Leaving the images out, output each entry below exactly.

(Data entries)
--- --- ---
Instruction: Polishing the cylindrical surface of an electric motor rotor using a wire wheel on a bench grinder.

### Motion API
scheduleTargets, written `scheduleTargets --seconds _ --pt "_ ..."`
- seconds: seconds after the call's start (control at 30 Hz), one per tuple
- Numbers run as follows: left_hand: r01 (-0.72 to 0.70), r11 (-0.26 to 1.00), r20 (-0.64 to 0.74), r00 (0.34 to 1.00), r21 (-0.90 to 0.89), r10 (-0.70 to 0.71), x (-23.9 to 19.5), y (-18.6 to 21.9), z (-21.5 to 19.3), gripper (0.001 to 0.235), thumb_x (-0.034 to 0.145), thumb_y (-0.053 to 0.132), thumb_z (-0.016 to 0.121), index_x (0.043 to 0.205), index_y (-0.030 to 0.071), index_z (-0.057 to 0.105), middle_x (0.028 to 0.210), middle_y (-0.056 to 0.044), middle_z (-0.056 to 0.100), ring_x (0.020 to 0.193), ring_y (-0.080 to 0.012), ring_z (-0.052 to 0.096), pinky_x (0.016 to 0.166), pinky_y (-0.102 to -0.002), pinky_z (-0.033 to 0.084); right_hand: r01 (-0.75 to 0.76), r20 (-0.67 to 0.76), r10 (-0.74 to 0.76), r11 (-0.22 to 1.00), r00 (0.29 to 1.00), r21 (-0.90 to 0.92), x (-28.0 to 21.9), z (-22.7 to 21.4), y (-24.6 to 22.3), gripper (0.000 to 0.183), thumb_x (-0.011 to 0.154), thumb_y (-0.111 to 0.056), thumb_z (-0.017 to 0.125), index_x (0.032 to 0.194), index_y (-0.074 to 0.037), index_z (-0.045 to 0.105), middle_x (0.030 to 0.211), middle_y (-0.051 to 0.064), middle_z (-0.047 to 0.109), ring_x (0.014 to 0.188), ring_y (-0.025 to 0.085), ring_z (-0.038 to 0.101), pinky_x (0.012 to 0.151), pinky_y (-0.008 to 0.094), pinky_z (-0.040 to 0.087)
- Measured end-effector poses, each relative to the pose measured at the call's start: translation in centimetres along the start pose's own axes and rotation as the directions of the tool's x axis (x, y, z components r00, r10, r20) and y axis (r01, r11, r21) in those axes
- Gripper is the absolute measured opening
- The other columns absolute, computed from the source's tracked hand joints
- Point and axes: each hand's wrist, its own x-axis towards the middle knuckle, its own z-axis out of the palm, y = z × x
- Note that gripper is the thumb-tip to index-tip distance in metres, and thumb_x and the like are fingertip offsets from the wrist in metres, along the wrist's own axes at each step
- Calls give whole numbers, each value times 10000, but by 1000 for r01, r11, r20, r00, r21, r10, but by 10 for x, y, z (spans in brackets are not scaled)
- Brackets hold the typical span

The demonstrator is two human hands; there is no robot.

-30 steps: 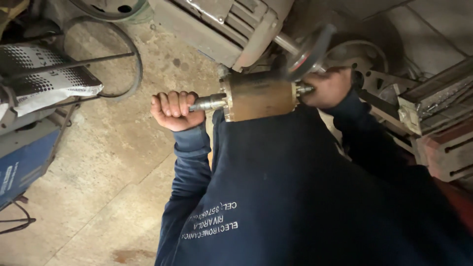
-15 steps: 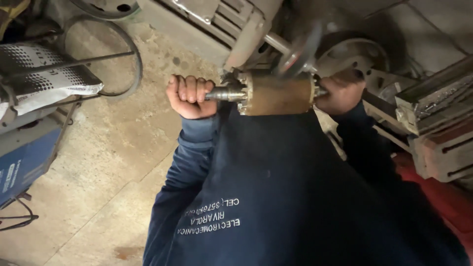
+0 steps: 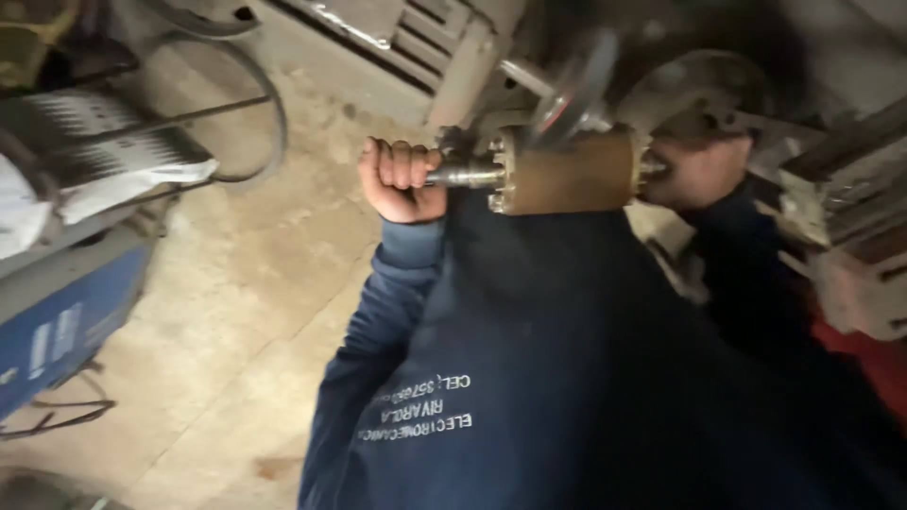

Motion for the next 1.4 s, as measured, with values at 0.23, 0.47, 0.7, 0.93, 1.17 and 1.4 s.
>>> scheduleTargets --seconds 0.23,0.47,0.7,0.93,1.17,1.4 --pt "-80 993 42 996 -92 84 -7 44 -2 480 1125 319 444 675 195 334 567 61 297 522 -107 280 595 -301 335 37 78 -43 997 996 68 7 16 8 313 717 -260 834 972 -88 776 928 112 764 778 244 735 726 377 581" --pt "-135 987 12 991 -82 137 -9 83 -10 471 1110 371 435 681 189 360 561 61 315 512 -108 286 588 -299 334 3 181 -7 1000 983 20 30 18 -17 283 696 -220 824 968 -143 833 703 79 713 592 227 680 594 373 549" --pt "-148 986 74 985 -75 154 -3 90 -7 469 1137 363 424 703 203 352 581 75 309 516 -93 281 578 -292 356 26 126 -31 999 992 42 24 33 -18 276 706 -156 785 980 -127 803 836 56 756 625 174 679 576 321 518" --pt "-86 996 17 996 -40 86 3 48 3 488 1139 368 437 698 192 326 591 60 275 531 -110 282 641 -303 358 -34 21 34 999 999 23 5 3 -16 179 729 -169 836 878 -101 763 851 87 737 720 255 706 625 369 518" --pt "-9 1000 -165 986 15 11 4 4 17 475 1119 372 451 705 171 335 604 27 290 554 -139 297 683 -354 401 -9 -104 9 1000 995 -4 -57 8 26 271 727 -233 890 903 -74 759 811 141 709 715 307 692 668 431 533" --pt "12 1000 -255 967 8 -9 0 -12 14 466 1103 383 469 705 169 355 614 28 320 563 -147 328 691 -389 441 -109 -24 108 993 994 -43 -61 -2 34 324 749 -299 907 952 -86 771 791 130 699 658 282 666 621 401 515"
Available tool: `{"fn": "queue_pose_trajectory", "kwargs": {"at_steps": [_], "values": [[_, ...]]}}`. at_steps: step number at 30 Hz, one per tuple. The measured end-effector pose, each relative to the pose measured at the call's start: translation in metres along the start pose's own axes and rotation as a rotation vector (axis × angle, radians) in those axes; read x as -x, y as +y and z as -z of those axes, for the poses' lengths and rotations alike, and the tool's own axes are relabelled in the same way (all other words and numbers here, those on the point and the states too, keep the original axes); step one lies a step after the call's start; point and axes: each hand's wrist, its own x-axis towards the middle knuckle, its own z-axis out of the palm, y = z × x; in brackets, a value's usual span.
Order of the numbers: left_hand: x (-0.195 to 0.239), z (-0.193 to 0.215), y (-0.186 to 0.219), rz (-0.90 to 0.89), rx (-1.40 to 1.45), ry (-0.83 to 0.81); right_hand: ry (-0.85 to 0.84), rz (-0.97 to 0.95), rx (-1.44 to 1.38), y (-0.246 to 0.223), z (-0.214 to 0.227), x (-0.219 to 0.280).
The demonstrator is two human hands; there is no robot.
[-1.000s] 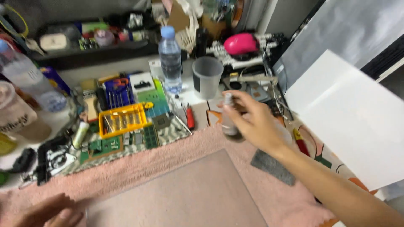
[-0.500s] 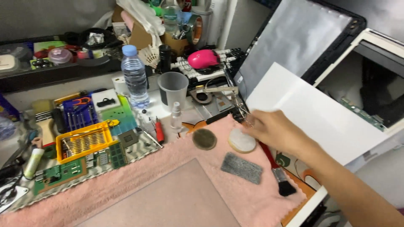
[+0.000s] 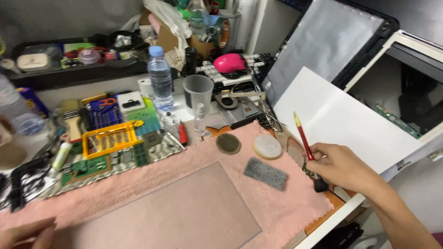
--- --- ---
_Solution to the exercise:_
Instruction: Polishing the cylindrical surface of an electric motor rotor using a wire wheel on a bench grinder.

### Motion API
scheduleTargets, written `scheduleTargets --seconds _ --pt "_ ..."`
- seconds: seconds after the call's start (control at 30 Hz), one per tuple
- Numbers run as follows: left_hand: r01 (-0.72 to 0.70), r11 (-0.26 to 1.00), r20 (-0.64 to 0.74), r00 (0.34 to 1.00), r21 (-0.90 to 0.89), r10 (-0.70 to 0.71), x (-23.9 to 19.5), y (-18.6 to 21.9), z (-21.5 to 19.3), gripper (0.001 to 0.235), thumb_x (-0.034 to 0.145), thumb_y (-0.053 to 0.132), thumb_z (-0.016 to 0.121), index_x (0.043 to 0.205), index_y (-0.030 to 0.071), index_z (-0.057 to 0.105), middle_x (0.028 to 0.210), middle_y (-0.056 to 0.044), middle_z (-0.056 to 0.100), ring_x (0.020 to 0.193), ring_y (-0.080 to 0.012), ring_z (-0.052 to 0.096), pinky_x (0.016 to 0.166), pinky_y (-0.102 to -0.002), pinky_z (-0.033 to 0.084); right_hand: r01 (-0.75 to 0.76), r20 (-0.67 to 0.76), r10 (-0.74 to 0.76), r11 (-0.22 to 1.00), r00 (0.29 to 1.00), r21 (-0.90 to 0.92), x (-28.0 to 21.9), z (-22.7 to 21.4), y (-24.6 to 22.3), gripper (0.000 to 0.183), thumb_x (-0.011 to 0.154), thumb_y (-0.111 to 0.056), thumb_z (-0.017 to 0.125), index_x (0.032 to 0.194), index_y (-0.074 to 0.037), index_z (-0.045 to 0.105), middle_x (0.030 to 0.211), middle_y (-0.051 to 0.064), middle_z (-0.047 to 0.109), ring_x (0.014 to 0.188), ring_y (-0.025 to 0.085), ring_z (-0.038 to 0.101), pinky_x (0.012 to 0.151), pinky_y (-0.008 to 0.094), pinky_z (-0.040 to 0.087)
- Measured end-effector poses, each relative to the pose measured at the call's start: translation in centimetres along the start pose's own axes and rotation as the directions of the tool's x axis (x, y, z components r00, r10, r20) and y axis (r01, r11, r21) in those axes
- Gripper is the absolute measured opening
- The other columns absolute, computed from the source's tracked hand joints
- Point and axes: each hand's wrist, its own x-axis towards the middle knuckle, its own z-axis out of the palm, y = z × x
- Note that gripper is the thumb-tip to index-tip distance in metres, and thumb_x and the like are fingertip offsets from the wrist in metres, along the wrist's own axes at each step
- Calls give whole numbers, each value times 10000, but by 1000 for r01, r11, r20, r00, r21, r10, but by 10 for x, y, z (spans in brackets are not scaled)
- Brackets hold the typical span

The demonstrator is two human hands; there is no robot.

-30 steps: 
-15 steps: 
+0 steps: 

Motion for the next 1.4 s, as measured, with values at 0.23, 0.47, 0.7, 0.93, 1.17 and 1.4 s.
>>> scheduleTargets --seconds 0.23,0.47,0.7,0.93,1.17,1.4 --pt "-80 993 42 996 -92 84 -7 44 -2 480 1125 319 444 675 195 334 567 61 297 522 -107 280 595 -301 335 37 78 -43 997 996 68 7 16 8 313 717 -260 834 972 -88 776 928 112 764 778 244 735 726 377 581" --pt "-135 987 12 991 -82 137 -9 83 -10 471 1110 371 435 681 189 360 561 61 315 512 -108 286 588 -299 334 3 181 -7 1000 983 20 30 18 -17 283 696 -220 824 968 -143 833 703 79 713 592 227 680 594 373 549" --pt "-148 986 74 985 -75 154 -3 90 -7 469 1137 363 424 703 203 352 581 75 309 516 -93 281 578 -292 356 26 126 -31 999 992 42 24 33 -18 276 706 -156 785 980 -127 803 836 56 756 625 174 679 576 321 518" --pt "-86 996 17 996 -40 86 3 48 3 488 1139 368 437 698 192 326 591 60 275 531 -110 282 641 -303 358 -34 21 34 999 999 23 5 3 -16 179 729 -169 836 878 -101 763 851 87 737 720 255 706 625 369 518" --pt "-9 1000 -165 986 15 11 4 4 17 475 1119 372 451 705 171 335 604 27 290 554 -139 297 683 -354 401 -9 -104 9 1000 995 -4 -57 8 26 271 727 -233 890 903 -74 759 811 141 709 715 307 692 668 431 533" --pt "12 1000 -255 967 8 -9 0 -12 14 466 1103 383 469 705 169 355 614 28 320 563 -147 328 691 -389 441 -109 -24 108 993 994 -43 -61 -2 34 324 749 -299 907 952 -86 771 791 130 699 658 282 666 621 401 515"
Available tool: `{"fn": "queue_pose_trajectory", "kwargs": {"at_steps": [_], "values": [[_, ...]]}}`. at_steps: step number at 30 Hz, one per tuple. The measured end-effector pose, each relative to the pose measured at the call's start: translation in metres along the start pose's own axes and rotation as a rotation vector (axis × angle, radians) in those axes; read x as -x, y as +y and z as -z of those axes, for the poses' lengths and rotations alike, and the tool's own axes are relabelled in the same way (all other words and numbers here, those on the point and the states too, keep the original axes); step one lies a step after the call's start; point and axes: each hand's wrist, its own x-axis towards the middle knuckle, its own z-axis out of the palm, y = z × x; in brackets, a value's usual span.
Order of the numbers: left_hand: x (-0.195 to 0.239), z (-0.193 to 0.215), y (-0.186 to 0.219), rz (-0.90 to 0.89), rx (-1.40 to 1.45), ry (-0.83 to 0.81); right_hand: ry (-0.85 to 0.84), rz (-0.97 to 0.95), rx (-1.44 to 1.38), y (-0.246 to 0.223), z (-0.214 to 0.227), x (-0.219 to 0.280).
The demonstrator is two human hands; there is no robot.
[-1.000s] 
[-0.500s] 
[+0.000s] 

An answer has been given, and the exercise is complete.